> Dataset extract
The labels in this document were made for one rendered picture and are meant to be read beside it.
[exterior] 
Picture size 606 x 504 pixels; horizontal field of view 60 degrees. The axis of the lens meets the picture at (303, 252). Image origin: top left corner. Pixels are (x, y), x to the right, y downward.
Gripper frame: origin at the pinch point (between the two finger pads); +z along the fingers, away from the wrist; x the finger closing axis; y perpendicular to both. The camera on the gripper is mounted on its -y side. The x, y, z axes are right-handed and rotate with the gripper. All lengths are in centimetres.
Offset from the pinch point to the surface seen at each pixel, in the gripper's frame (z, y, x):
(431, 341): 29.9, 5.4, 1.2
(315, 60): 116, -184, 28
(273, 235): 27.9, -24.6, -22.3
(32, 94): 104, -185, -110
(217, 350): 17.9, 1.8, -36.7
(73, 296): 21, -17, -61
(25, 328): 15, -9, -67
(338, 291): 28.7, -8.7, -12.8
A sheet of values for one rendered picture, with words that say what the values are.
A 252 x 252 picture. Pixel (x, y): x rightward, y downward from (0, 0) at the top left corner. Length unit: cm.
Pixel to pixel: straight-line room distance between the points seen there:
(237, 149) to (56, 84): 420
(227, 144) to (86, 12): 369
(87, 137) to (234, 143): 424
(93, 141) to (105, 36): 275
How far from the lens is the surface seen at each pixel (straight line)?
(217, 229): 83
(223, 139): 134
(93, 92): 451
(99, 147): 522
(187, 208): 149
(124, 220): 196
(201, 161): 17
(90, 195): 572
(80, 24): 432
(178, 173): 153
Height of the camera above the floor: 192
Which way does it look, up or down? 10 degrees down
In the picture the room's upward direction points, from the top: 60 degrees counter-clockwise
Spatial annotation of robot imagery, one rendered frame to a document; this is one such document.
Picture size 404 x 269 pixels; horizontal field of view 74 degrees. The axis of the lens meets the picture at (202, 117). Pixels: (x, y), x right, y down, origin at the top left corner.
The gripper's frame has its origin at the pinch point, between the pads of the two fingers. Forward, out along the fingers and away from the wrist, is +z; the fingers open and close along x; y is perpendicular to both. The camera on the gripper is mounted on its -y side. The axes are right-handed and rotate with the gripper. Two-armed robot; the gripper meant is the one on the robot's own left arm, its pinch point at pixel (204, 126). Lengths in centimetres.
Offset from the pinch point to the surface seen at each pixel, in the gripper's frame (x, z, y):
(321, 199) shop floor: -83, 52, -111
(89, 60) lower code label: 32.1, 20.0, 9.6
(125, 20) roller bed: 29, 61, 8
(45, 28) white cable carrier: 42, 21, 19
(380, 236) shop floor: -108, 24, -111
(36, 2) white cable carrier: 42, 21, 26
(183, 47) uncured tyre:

> Problem
Copy out each line of the data that includes the string "shop".

> Result of the task
(321, 199) shop floor: -83, 52, -111
(380, 236) shop floor: -108, 24, -111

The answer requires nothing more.